What changes in advisor compensation do you anticipate in complying with the new rule?
Eventually, I see flat fees, fixed fees and hourly fees becoming more and more common. In the transition, there will be more fees, more ongoing management and fewer commissions because of the [best interest contract exemption], which is somewhere between complex and vague. But it’s really beautiful because it [provides for] the client’s best interest.
Will the change to level fees require advisor training?
Significant advisor training. And in adopting the fiduciary culture, the emphasis on due diligence regarding specific products is substantial.
How else might the big firms change their M.O.?
Revenue-sharing arrangements – paying for shelf space – will start going away because that [sort of] compensation is very difficult to justify. So products with 12b-1 fees and [FA] trips are not going to have the opportunity to be presented to the client because they have inherent potential conflicts. Again, the wirehouses may prohibit them because if it’s questionable as to how appropriate they are, it will be very hard to justify that they’re in the client’s best interest. The firms will feel it’s just not worth it. What do you think will happen when it comes to financial planning?
We’ll see more financial planning by the whole industry, with a more robust inquiry [process] and discussion of investing options. The rule requires knowing the client and understanding the source of funds; for example, should they be rolled over to an IRA? Or would it be better if they stayed in a qualified plan?

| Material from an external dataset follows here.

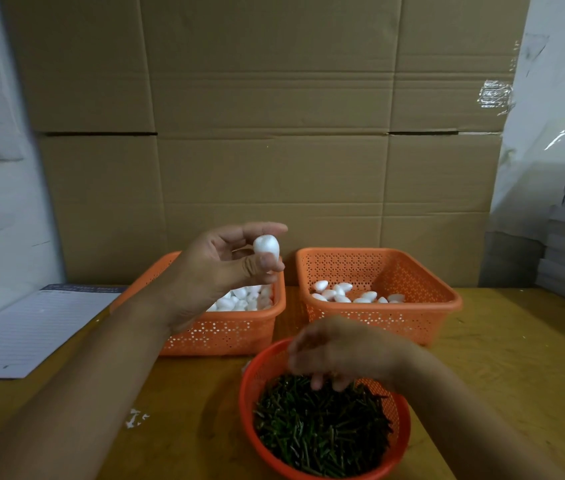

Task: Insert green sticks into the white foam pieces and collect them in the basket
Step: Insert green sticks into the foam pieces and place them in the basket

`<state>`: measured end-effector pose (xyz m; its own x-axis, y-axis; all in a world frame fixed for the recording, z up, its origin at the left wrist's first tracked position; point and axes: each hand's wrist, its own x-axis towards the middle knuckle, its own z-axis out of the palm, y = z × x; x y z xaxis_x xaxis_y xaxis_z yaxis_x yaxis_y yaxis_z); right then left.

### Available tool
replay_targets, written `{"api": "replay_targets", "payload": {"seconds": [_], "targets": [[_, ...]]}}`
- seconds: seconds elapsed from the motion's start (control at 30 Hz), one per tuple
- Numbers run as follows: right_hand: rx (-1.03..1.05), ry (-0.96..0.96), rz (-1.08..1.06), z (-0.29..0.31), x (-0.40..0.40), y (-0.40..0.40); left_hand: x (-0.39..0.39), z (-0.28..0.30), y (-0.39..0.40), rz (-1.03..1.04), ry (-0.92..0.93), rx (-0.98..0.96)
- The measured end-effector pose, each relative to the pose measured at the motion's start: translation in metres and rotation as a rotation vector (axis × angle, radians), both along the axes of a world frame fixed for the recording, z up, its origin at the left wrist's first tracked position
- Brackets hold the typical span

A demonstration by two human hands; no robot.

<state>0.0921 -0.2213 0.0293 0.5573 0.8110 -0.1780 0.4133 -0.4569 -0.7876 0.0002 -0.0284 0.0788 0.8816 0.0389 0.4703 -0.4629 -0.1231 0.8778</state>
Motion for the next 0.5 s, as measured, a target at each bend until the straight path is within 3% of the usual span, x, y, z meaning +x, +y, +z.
{"api": "replay_targets", "payload": {"seconds": [0.13,0.2,0.5], "targets": [[-0.331,-0.402,0.201,-0.002,-0.008,0.008,-0.001,0.001,0.000,0.005,-0.001,0.029],[-0.394,-0.487,0.258,-0.002,-0.013,0.010,-0.001,0.001,0.001,0.012,0.004,0.038],[-0.227,-0.537,0.236,-0.002,-0.015,0.010,0.000,-0.002,0.003,0.042,0.018,0.091]]}}
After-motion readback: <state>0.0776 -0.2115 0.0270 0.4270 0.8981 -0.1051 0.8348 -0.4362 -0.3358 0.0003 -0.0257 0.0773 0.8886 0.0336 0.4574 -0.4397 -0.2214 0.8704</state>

What impact will the rule have on your firm and others who charge by the hour?
A natural outcome is going to be more holistic planning. We are first and foremost financial planners and also registered investment advisors. So there will be greater emphasis on retirement planning, retirement distributions and all the nuances.
Will that mean spending more hours with clients?

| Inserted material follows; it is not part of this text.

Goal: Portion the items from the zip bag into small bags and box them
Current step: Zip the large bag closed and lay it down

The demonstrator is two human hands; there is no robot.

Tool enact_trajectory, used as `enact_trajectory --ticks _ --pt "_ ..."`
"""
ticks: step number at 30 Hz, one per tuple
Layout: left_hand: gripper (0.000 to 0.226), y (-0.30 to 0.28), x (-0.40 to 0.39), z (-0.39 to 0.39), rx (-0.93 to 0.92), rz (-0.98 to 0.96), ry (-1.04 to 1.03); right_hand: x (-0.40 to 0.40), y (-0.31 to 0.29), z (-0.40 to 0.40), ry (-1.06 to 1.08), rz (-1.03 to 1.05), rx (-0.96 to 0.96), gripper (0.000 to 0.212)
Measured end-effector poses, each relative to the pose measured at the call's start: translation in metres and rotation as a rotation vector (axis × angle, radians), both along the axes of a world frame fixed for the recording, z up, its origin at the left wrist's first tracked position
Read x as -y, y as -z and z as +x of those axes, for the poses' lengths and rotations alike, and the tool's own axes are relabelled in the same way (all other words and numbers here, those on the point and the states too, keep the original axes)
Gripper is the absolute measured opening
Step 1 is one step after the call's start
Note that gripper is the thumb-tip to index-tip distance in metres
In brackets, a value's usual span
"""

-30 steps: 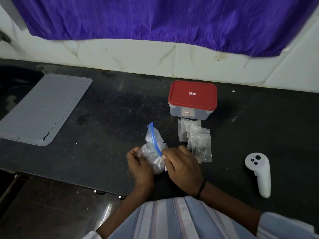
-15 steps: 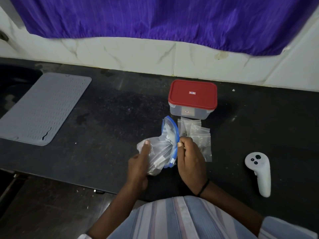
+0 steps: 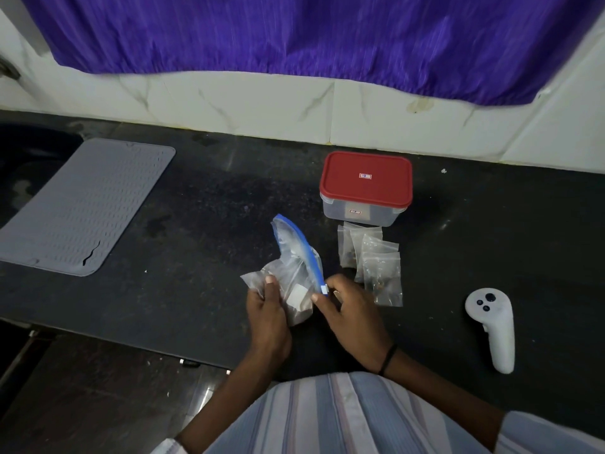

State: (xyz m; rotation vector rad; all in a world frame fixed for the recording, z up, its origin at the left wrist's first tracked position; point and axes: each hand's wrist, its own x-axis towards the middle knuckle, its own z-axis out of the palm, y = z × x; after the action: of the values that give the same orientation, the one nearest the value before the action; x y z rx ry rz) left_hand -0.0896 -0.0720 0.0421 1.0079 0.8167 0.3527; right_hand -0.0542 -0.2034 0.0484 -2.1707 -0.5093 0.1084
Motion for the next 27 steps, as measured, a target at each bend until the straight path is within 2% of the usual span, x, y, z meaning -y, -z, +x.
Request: enact_trajectory --ticks 3,6,10,13,15,18,22,23,24,26,27 --pt "0.021 0.001 0.000 -0.001 0.017 0.068 -0.026 0.000 0.002 0.000 0.006 0.166 -0.177 0.014" --pt "0.022 0.005 -0.011 -0.002 0.006 0.081 -0.082 0.002 -0.002 0.006 0.128 0.401 -0.346 0.007" --pt "0.025 0.013 -0.023 -0.012 -0.018 0.125 -0.082 0.009 -0.015 0.017 0.284 0.730 -0.502 0.010" --pt "0.027 0.013 -0.026 -0.019 -0.041 0.201 -0.089 0.011 -0.020 0.023 0.297 0.857 -0.620 0.009" --pt "0.031 0.012 -0.029 -0.022 -0.041 0.228 -0.092 0.014 -0.023 0.027 0.261 0.802 -0.732 0.012" --pt "0.036 0.009 -0.035 -0.028 -0.033 0.243 -0.029 0.029 -0.034 0.038 0.033 0.472 -0.745 0.021" --pt "0.037 0.004 -0.043 -0.030 -0.006 0.241 0.158 0.046 -0.053 0.063 -0.271 -0.152 -0.538 0.067" --pt "0.039 0.004 -0.043 -0.029 0.004 0.234 0.201 0.047 -0.057 0.068 -0.296 -0.183 -0.492 0.067" --pt "0.041 0.004 -0.043 -0.029 0.012 0.231 0.229 0.046 -0.059 0.072 -0.310 -0.126 -0.486 0.061" --pt "0.046 0.005 -0.040 -0.028 0.022 0.240 0.262 0.037 -0.063 0.071 -0.386 0.041 -0.590 0.052" --pt "0.050 0.006 -0.038 -0.027 0.026 0.250 0.286 0.032 -0.061 0.069 -0.444 0.053 -0.640 0.057"
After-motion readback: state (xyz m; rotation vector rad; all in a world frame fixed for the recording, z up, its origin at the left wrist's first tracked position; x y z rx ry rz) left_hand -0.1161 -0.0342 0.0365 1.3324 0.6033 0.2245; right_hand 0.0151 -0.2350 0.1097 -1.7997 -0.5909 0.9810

It doesn’t have to. Rather, it’s how the hours are spent. So, instead of lots of sales-type meetings with clients, there will be a lot more consultative meetings not specifically related to investments – yet. Fiduciaries need to get additional data and clarification and a better understanding of the client’s [needs], and then document all of that. Versus the [brokerage] suitability standard, there are more pieces to the puzzle than simply [saying], “This is the perfect investment for you.”

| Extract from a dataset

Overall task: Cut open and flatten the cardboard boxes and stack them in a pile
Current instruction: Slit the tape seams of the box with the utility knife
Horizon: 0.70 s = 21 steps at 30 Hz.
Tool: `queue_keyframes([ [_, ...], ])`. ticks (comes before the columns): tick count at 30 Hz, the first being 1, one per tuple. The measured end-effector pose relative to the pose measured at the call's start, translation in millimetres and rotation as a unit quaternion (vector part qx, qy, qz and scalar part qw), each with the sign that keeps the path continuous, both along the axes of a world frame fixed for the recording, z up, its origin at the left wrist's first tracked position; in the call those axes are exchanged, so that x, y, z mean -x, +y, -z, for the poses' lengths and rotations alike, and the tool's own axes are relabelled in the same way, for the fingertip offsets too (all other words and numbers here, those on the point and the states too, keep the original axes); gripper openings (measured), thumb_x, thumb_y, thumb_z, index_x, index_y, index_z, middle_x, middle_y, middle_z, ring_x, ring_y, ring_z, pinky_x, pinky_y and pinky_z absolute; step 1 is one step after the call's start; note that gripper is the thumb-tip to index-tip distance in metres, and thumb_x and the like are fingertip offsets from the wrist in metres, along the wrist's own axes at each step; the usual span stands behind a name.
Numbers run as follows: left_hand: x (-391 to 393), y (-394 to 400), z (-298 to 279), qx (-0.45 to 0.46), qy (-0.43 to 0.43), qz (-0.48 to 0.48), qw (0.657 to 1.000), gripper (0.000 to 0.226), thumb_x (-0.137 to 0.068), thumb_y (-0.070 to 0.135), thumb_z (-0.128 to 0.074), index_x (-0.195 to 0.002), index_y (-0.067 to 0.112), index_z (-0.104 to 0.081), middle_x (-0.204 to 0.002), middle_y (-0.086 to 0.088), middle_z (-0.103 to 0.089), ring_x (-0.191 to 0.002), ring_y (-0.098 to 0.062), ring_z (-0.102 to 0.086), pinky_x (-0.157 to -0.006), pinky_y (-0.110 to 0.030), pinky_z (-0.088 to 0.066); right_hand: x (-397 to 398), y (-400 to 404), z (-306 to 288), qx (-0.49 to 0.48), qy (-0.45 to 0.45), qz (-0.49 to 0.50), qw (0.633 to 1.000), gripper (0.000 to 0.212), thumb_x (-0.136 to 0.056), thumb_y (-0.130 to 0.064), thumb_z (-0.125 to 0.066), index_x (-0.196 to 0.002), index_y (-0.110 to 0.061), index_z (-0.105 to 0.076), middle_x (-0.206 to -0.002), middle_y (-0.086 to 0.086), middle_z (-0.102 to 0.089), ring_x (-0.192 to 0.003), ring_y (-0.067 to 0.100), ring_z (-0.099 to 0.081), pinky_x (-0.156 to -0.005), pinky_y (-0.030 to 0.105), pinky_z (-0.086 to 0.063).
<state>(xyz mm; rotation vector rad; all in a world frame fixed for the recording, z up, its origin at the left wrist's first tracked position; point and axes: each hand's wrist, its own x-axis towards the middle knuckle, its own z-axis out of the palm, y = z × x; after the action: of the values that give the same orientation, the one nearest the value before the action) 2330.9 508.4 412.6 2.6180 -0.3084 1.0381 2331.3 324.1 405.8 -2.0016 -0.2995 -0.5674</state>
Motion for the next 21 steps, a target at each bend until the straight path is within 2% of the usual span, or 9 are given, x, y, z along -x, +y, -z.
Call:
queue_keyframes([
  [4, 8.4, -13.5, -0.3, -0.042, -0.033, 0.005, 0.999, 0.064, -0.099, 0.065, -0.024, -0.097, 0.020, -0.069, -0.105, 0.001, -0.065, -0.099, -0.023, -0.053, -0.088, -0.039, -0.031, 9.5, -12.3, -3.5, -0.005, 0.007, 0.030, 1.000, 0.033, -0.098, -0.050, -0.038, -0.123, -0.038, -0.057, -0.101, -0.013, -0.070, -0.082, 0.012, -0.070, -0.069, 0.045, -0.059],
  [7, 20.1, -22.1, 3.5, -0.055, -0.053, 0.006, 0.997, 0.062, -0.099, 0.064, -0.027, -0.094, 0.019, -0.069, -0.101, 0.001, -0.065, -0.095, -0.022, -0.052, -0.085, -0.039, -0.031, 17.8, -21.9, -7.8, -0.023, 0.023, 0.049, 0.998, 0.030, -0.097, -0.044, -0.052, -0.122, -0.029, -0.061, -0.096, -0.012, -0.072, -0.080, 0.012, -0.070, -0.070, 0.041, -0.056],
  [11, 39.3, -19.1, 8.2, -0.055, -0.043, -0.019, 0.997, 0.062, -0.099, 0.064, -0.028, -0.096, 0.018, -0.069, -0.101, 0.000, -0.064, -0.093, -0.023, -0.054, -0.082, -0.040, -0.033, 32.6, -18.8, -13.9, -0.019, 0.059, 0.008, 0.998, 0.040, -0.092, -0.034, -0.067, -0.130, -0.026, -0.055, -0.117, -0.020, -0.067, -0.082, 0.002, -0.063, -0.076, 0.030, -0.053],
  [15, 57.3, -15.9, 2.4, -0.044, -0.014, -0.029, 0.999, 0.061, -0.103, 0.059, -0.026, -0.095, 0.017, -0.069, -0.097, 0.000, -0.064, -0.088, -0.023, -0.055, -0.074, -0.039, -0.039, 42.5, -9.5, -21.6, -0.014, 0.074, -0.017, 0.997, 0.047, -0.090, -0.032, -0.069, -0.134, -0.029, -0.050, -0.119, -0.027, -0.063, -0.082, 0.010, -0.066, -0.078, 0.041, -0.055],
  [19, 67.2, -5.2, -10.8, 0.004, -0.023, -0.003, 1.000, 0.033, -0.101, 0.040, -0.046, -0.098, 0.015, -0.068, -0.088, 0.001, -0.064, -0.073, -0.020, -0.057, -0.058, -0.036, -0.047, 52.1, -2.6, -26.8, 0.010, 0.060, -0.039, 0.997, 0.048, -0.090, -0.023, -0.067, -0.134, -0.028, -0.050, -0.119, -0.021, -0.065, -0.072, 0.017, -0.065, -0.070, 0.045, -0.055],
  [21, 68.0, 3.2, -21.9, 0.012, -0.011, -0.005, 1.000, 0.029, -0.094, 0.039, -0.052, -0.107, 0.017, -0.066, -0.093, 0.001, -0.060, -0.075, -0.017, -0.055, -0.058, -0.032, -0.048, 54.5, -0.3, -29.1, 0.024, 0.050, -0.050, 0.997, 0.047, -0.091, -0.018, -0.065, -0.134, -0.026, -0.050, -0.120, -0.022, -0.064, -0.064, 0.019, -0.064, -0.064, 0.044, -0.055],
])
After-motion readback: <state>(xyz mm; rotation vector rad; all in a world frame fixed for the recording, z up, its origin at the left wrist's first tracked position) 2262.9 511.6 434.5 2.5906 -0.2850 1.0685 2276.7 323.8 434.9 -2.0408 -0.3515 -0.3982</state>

So will advisors in your network raise their hourly fees?
Not necessarily. I don’t foresee hourly advisors, in general, changing much. We already have levelized compensation in our firm, and we acknowledge our fiduciary relationship in our client services agreement. So we have much less of a transition to the new reality.
But the DOL extends the fiduciary standard to rollovers.
Yes, but I would be hard-pressed to think of a fiduciary who doesn’t already take into account where the money is coming from when they make a recommendation — it’s part of the process. Before recommending a rollover, you have to look at every option: Should I stay in my defined benefit pension plan? If I roll it over, what are the pros and cons?
The new rule’s implications for the future?
The rule is a catalyst to propel the industry to the place it was going naturally. The DOL is just pushing us there faster. A fiduciary obligation is to do no harm. That sounds like a doctor’s [duty]. But it’s more than that: It’s do no harm, and do it in the client’s best interest by doing the right thing. You can’t just say, “Okay, let’s take this money and do something great for you.”